EXERCISE INSTRUCTIONS :: Reproduce the listing below verbatim.
[INFORMATION SHOWN — start]
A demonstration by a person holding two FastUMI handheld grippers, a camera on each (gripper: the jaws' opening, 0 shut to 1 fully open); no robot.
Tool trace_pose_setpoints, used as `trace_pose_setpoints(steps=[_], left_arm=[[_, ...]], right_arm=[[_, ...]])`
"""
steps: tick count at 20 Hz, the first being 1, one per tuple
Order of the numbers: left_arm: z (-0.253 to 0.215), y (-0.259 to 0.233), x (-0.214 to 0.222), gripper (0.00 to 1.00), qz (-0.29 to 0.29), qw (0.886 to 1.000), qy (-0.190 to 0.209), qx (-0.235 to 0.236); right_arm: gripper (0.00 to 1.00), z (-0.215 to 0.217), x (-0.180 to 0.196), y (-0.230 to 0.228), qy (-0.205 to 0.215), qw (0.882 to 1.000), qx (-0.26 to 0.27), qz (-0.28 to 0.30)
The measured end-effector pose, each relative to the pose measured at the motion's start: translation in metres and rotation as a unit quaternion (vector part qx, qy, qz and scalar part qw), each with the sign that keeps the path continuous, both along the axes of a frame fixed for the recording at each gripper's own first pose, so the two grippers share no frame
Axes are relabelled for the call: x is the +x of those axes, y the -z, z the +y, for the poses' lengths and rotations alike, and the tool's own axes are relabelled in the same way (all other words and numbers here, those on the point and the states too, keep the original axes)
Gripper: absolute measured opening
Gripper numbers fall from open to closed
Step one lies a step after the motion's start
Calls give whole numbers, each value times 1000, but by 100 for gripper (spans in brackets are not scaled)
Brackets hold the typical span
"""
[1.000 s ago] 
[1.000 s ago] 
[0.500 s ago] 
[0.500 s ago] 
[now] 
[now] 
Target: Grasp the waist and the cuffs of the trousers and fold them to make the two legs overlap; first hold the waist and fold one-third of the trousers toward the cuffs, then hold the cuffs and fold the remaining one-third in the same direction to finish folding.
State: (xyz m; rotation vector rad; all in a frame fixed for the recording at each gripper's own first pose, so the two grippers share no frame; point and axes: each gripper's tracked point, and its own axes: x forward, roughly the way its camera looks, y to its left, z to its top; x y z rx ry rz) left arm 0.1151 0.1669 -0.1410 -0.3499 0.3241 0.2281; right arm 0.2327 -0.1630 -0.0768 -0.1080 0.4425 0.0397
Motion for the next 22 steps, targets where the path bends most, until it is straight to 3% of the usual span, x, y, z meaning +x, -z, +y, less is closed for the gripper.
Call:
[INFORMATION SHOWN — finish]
EXPECTED ANSWER ::
A demonstration by a person holding two FastUMI handheld grippers, a camera on each (gripper: the jaws' opening, 0 shut to 1 fully open); no robot.
Tool trace_pose_setpoints, used as `trace_pose_setpoints(steps=[_], left_arm=[[_, ...]], right_arm=[[_, ...]])`
"""
steps: tick count at 20 Hz, the first being 1, one per tuple
Order of the numbers: left_arm: z (-0.253 to 0.215), y (-0.259 to 0.233), x (-0.214 to 0.222), gripper (0.00 to 1.00), qz (-0.29 to 0.29), qw (0.886 to 1.000), qy (-0.190 to 0.209), qx (-0.235 to 0.236); right_arm: gripper (0.00 to 1.00), z (-0.215 to 0.217), x (-0.180 to 0.196), y (-0.230 to 0.228), qy (-0.205 to 0.215), qw (0.882 to 1.000), qx (-0.26 to 0.27), qz (-0.28 to 0.30)
The measured end-effector pose, each relative to the pose measured at the motion's start: translation in metres and rotation as a unit quaternion (vector part qx, qy, qz and scalar part qw), each with the sign that keeps the path continuous, both along the axes of a frame fixed for the recording at each gripper's own first pose, so the two grippers share no frame
Axes are relabelled for the call: x is the +x of those axes, y the -z, z the +y, for the poses' lengths and rotations alike, and the tool's own axes are relabelled in the same way (all other words and numbers here, those on the point and the states too, keep the original axes)
Gripper: absolute measured opening
Gripper numbers fall from open to closed
Step one lies a step after the motion's start
Calls give whole numbers, each value times 1000, but by 100 for gripper (spans in brackets are not scaled)
Brackets hold the typical span
"""
[1.000 s ago] 
[1.000 s ago] 
[0.500 s ago] 
[0.500 s ago] 
[now] 
[now] 
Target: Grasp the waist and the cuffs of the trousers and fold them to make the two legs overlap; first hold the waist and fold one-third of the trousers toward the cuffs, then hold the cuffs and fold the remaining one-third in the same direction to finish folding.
State: (xyz m; rotation vector rad; all in a frame fixed for the recording at each gripper's own first pose, so the two grippers share no frame; point and axes: each gripper's tracked point, and its own axes: x forward, roughly the way its camera looks, y to its left, z to its top; x y z rx ry rz) left arm 0.1151 0.1669 -0.1410 -0.3499 0.3241 0.2281; right arm 0.2327 -0.1630 -0.0768 -0.1080 0.4425 0.0397
Motion for the next 22 steps, targets where the path bends most, until it is straight to 3% of the usual span, x, y, z meaning +x, -z, +y, less is closed for the gripper.
Call:

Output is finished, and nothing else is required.